# Extreme Metal Songwriting Tips



## Hammersmashedsevenstring (Dec 27, 2011)

Hey guys 
Need advice on something. I'm currently in a band, it's pretty generic metalcore, but it's fun. I'm also working on a death metal project at the moment, plus a VERY wierd project which is like Danny elfman and stephen Sondheim plus cradle of filth and in flames. I'd like some tips on how to improve my songwriting. I'd like to have a very interesting sound, particularly in the metalcore band. What scales to use, to get an exotic sound?
What chords to use? 
(tabs for everything please)
would appreciate any additional advice you could give me on writing metal in general, such as how to extend a song for 5 plus minutes while still flowing. 
Thanks


----------



## Pooluke41 (Dec 27, 2011)

To get an "exotic" sound you could use these scales;

Harmonic minor and all of it's modes.
Whole Half and Half whole scales.
Whole tone scales.
Indian and Japanese scales (Can't remember the names of them)

You could add a b5 to the Aeolian mode, ect.


----------



## Mr. Big Noodles (Dec 28, 2011)

In songwriting, your biggest friend is form. Think of things in terms of sections. You can spend all the time you want with harmony, scales, rhythms, whatever, but without some cohesive formal thinking, it'll sound like shit. I'm watching some lame old Hitchcock film right now, and I'm intoxicated, so I'll expound more on this subject more later (if you wish), but this is the gist of it: music is a dramatic artform, so you have to learn to work with the energy of a story or message. The purest abstraction of drama is a three-part form, involving 1.) an exposition of ideas, 2.) a development of ideas, and 3.) a resolution. In terms of music, this can be represented by ABA (exposition-departure-return), [AB]C[AB] (AB is brackected off to imply that they exist as a binary unit), or, uh, some variation on that.


----------



## Solodini (Dec 28, 2011)

Contrast is an important part of form. You can use less heavy parts to make the heavier bits stand out more.


----------



## Mr. Big Noodles (Dec 28, 2011)

Hope this doesn't turn into another one of those threads orphaned by the OP. (Foreshadowing.)

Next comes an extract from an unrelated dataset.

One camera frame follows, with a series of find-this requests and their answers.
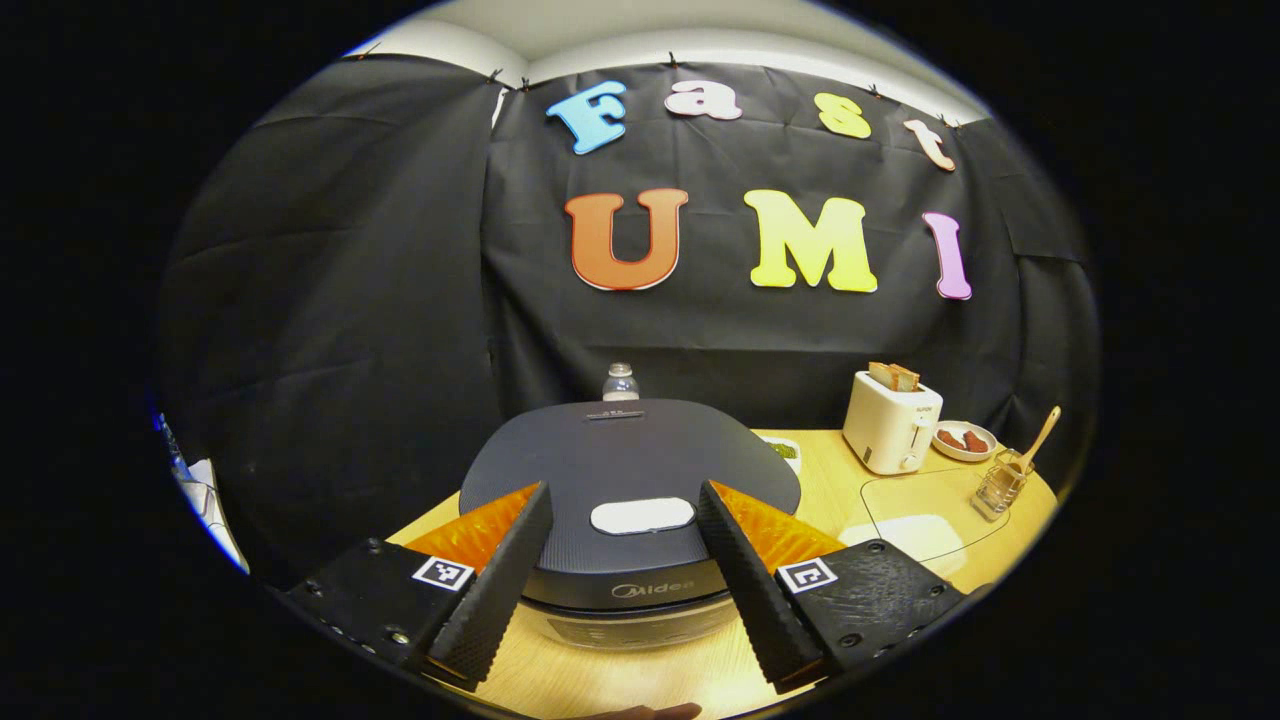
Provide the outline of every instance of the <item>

Let's break down some ideas on form. In my last post, I explained that most forms can be thought of in terms of a ternary form: exposition, departure, and return. Our modern popular interpretation of that is ABABCB, wherein A is a verse, B is a chorus, and C is a bridge. A and B are considered to be elements of exposition, and therefore are grouped together: [AB] will represent that expository group. After a couple statements of the thematic material of [AB], we like to hear a break and can explore some more distant musical places. This exploration appears in the bridge, C. Finally, to make everything sound nice and wrapped up, we close with an element of the exposition. For some reason, the contemporary preference for the conclusion is to stick B (the chorus) at the end and omit A. A couple hundred years back, that wasn't the case, but tastes evolve. This [AB][AB]C* form can be quite literal, as seen here:

Hate Eternal - I, Monarch


0:00 - Intro
0:51 - Verse
1:27 - Chorus
1:45 - Verse
2:02 - Chorus
2:34 - Transition
2:43 - Bridge
3:35 - Chorus

You'll notice a couple of things: an introduction is present, in order to prepare the listener's ear. The verse will have different lyrics with each statement, because that's really where the story and points are made. The chorus is usually has a simple and predictable set of lyrics, and is the same with each statement (perhaps with minor variation), probably to provide some memorability and such. The message is usually fairly static in this section. Then, there's a transition. This signals that something new is about to happen. That something new is the bridge, where we get new thematic material (or, hopefully, a development of the expository materials). Notice that the bridge has a different feel from what has come before, utilizing different harmonic rates, different tones, different rhythms, different patterns overall. There is also a sense of multiphase in the bridge - this one has three distinct parts - a bit with lyrics, a short breakdowny thing, then the guitar solo. Aside from breaking up the monotony of a song, the bridge allows for a great freedom of expression and a musical flexibility that might not be suitable for the exposition. If you want to add minutes to your song, this is a good place to do it without fearing too many formal mistakes. Then, there's that stupid chorus repeat until the end that I hate.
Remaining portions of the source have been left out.